### Work instructions
Only the lines from the first line of the records through the line containing "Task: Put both" belong in the answer. Copy them exactly.
_ _ _ _ _
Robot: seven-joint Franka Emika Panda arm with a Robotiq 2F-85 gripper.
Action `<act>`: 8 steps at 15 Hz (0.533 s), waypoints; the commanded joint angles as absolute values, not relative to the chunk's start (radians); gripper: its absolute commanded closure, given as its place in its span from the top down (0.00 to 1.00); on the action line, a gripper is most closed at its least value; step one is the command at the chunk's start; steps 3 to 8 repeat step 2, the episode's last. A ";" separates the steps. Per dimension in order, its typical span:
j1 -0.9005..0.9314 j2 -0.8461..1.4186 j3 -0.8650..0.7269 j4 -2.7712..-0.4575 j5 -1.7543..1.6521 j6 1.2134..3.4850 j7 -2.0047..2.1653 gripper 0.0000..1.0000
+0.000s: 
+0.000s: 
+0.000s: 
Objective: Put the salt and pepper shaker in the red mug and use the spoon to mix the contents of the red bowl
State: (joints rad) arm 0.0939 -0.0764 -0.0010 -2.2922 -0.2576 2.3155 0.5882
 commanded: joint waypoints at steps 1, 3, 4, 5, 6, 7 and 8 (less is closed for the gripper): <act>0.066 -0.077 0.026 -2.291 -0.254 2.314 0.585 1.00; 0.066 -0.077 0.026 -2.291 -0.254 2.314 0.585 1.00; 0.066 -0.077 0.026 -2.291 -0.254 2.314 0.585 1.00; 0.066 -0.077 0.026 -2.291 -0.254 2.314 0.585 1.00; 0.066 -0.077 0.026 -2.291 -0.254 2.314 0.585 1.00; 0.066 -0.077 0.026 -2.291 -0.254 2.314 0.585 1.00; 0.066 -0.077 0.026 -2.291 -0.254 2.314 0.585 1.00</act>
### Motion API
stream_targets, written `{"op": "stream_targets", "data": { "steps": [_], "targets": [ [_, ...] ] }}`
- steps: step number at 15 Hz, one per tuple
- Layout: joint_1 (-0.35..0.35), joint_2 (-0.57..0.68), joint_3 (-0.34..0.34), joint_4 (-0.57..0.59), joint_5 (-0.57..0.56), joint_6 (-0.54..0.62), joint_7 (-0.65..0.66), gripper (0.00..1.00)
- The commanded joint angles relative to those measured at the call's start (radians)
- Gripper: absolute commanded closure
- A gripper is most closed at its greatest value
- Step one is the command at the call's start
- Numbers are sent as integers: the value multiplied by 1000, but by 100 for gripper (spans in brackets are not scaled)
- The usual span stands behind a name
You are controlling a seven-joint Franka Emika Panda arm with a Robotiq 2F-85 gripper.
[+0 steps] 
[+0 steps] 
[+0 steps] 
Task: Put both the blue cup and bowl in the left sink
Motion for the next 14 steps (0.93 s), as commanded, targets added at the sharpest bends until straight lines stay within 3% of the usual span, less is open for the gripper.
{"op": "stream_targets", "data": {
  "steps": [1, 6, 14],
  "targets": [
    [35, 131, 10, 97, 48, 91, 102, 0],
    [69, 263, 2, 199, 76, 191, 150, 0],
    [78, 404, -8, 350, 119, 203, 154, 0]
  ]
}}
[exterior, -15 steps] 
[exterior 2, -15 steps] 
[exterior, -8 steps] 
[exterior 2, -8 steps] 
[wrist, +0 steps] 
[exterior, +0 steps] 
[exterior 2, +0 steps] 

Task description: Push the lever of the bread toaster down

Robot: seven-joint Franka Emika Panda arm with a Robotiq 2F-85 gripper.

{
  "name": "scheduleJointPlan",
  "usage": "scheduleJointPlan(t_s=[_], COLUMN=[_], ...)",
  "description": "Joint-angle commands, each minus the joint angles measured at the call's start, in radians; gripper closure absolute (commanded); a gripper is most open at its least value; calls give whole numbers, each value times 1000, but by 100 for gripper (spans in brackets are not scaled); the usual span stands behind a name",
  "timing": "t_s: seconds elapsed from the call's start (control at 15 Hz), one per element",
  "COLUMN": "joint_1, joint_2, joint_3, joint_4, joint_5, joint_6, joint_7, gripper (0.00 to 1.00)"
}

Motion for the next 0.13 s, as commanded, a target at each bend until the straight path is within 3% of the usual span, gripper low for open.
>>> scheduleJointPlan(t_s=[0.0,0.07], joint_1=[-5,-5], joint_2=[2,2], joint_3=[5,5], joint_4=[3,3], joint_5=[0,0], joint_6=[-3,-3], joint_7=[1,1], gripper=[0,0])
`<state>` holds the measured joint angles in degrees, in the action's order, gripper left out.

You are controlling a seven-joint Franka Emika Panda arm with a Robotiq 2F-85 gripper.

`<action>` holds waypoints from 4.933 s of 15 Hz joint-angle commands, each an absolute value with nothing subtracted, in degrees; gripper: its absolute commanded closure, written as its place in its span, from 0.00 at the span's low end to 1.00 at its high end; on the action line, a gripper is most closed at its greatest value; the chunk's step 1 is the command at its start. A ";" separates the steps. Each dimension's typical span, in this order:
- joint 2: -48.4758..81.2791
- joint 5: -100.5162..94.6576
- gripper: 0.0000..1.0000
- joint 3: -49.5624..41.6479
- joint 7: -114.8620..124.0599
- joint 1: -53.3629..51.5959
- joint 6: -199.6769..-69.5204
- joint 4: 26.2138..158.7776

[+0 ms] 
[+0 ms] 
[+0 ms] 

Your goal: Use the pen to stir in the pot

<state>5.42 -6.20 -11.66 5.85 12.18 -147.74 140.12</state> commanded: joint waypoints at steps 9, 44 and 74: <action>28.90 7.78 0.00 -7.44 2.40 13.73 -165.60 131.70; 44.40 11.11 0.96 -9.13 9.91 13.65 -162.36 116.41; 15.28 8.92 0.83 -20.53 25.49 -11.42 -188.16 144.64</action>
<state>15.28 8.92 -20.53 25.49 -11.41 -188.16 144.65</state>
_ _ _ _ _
### Output of the exercise
Robot: seven-joint Franka Emika Panda arm with a Robotiq 2F-85 gripper.
Action `<act>`: 8 steps at 15 Hz (0.533 s), waypoints; the commanded joint angles as absolute values, not relative to the chunk's start (radians); gripper: its absolute commanded closure, given as its place in its span from the top down (0.00 to 1.00); on the action line, a gripper is most closed at its least value; step one is the command at the chunk's start; steps 3 to 8 repeat step 2, the episode's last. A ";" separates the steps. Per dimension in order, its typical span:
j1 -0.9005..0.9314 j2 -0.8461..1.4186 j3 -0.8650..0.7269 j4 -2.7712..-0.4575 j5 -1.7543..1.6521 j6 1.2134..3.4850 j7 -2.0047..2.1653 gripper 0.0000..1.0000
+0.000s: 
+0.000s: 
+0.000s: 
Objective: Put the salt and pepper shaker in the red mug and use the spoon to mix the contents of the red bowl
State: (joints rad) arm 0.0939 -0.0764 -0.0010 -2.2922 -0.2576 2.3155 0.5882
 commanded: joint waypoints at steps 1, 3, 4, 5, 6, 7 and 8 (less is closed for the gripper): <act>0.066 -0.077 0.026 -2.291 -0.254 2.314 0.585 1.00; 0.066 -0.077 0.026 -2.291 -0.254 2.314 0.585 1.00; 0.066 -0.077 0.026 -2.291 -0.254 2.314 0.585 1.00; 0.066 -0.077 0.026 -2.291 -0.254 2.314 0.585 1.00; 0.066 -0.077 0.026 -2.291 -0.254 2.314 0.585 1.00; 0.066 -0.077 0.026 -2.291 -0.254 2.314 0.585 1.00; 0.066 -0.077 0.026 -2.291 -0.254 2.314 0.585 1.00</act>
### Motion API
stream_targets, written `{"op": "stream_targets", "data": { "steps": [_], "targets": [ [_, ...] ] }}`
- steps: step number at 15 Hz, one per tuple
- Layout: joint_1 (-0.35..0.35), joint_2 (-0.57..0.68), joint_3 (-0.34..0.34), joint_4 (-0.57..0.59), joint_5 (-0.57..0.56), joint_6 (-0.54..0.62), joint_7 (-0.65..0.66), gripper (0.00..1.00)
- The commanded joint angles relative to those measured at the call's start (radians)
- Gripper: absolute commanded closure
- A gripper is most closed at its greatest value
- Step one is the command at the call's start
- Numbers are sent as integers: the value multiplied by 1000, but by 100 for gripper (spans in brackets are not scaled)
- The usual span stands behind a name
You are controlling a seven-joint Franka Emika Panda arm with a Robotiq 2F-85 gripper.
[+0 steps] 
[+0 steps] 
[+0 steps] 
Task: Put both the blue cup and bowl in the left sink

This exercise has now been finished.